▶ **BRIEF**: Give every line of the records exactly, please, from the first up to and including the one containing "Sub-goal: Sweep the".

▶ **DATA TO PROCESS**:
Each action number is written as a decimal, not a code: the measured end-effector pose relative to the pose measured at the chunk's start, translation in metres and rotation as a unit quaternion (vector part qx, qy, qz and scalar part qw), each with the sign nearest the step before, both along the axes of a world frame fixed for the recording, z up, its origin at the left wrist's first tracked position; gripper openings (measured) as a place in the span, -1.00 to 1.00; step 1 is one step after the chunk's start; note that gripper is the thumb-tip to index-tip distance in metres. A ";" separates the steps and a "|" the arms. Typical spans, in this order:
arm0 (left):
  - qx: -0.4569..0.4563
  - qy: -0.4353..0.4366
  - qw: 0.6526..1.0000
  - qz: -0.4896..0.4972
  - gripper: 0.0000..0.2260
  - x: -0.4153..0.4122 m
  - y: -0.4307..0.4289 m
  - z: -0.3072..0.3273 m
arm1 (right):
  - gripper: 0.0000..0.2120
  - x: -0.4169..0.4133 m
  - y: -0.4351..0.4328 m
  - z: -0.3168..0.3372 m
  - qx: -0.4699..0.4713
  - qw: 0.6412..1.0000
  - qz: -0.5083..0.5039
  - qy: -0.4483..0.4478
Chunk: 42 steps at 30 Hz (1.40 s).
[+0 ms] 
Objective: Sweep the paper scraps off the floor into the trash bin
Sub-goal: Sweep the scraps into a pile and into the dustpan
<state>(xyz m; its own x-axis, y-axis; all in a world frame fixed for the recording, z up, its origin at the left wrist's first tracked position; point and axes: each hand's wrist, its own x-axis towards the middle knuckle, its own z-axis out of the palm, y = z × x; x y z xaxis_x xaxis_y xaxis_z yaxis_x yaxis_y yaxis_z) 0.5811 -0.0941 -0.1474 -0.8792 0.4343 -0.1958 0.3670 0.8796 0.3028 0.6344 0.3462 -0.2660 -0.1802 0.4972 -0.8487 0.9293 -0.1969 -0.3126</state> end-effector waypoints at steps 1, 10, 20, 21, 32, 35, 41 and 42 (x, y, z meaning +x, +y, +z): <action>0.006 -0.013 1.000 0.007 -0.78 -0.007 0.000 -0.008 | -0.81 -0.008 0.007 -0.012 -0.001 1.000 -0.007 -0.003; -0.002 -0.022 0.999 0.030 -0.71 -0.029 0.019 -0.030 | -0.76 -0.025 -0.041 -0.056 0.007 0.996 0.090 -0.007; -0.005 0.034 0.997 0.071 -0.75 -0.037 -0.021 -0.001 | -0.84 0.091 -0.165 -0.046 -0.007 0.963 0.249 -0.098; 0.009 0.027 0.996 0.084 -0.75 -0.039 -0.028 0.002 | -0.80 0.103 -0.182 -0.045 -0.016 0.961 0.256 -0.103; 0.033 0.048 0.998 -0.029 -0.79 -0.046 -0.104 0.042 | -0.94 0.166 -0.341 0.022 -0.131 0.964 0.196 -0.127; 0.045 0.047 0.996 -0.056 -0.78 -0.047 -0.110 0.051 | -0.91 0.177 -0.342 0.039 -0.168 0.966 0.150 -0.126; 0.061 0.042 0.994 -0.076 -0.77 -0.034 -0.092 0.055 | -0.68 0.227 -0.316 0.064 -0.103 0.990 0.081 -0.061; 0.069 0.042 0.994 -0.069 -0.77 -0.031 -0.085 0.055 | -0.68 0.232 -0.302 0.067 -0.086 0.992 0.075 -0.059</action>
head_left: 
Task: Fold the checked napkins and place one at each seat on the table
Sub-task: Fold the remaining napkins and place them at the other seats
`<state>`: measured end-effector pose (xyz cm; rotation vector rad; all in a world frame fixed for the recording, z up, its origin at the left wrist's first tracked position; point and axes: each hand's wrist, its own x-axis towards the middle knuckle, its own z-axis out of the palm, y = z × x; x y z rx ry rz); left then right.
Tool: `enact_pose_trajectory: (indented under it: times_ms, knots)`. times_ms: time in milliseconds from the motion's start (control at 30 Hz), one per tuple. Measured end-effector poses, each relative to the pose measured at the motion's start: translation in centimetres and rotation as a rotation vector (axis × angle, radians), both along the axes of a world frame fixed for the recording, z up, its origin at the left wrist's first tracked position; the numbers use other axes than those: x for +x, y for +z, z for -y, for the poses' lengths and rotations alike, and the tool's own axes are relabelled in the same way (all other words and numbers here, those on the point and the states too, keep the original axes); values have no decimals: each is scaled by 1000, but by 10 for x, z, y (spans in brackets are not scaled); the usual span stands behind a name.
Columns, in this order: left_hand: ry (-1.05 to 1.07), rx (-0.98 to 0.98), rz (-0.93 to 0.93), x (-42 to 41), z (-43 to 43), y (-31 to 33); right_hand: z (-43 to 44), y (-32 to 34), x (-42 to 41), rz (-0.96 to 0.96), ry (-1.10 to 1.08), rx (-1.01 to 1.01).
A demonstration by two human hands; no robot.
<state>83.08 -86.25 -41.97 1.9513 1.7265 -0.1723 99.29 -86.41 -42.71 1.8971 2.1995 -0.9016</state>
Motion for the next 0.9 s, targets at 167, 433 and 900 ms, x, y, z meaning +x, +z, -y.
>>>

▶ **ANSWER SECTION**:
Each action number is written as a decimal, not a code: the measured end-effector pose relative to the pose measured at the chunk's start, translation in metres and rotation as a unit quaternion (vector part qx, qy, qz and scalar part qw), each with the sign nearest the step before, both along the axes of a world frame fixed for the recording, z up, its origin at the left wrist's first tracked position; gripper openings (measured) as a place in the span, -1.00 to 1.00; step 1 is one step after the chunk's start; note that gripper is the thumb-tip to index-tip distance in metres. A ";" separates the steps and a "|" the arms. Typical spans, in this order:
arm0 (left):
  - qx: -0.4569..0.4563
  - qy: -0.4353..0.4366
  - qw: 0.6526..1.0000
  - qz: -0.4896..0.4972
  - gripper: 0.0000..0.2260
  - x: -0.4153..0.4122 m
  - y: -0.4307..0.4289 m
  - z: -0.3072..0.3273 m
arm1 (right):
  - gripper: 0.0000..0.2120
  - x: -0.4169..0.4133 m
  - y: -0.4351..0.4328 m
  - z: -0.3168..0.3372 m
  - qx: -0.4699..0.4713
  - qw: 0.6412..1.0000
  - qz: -0.5083..0.5039
  - qy: -0.4483..0.4478
Chunk: 42 steps at 30 Hz (1.40 s).
[+0 ms] 
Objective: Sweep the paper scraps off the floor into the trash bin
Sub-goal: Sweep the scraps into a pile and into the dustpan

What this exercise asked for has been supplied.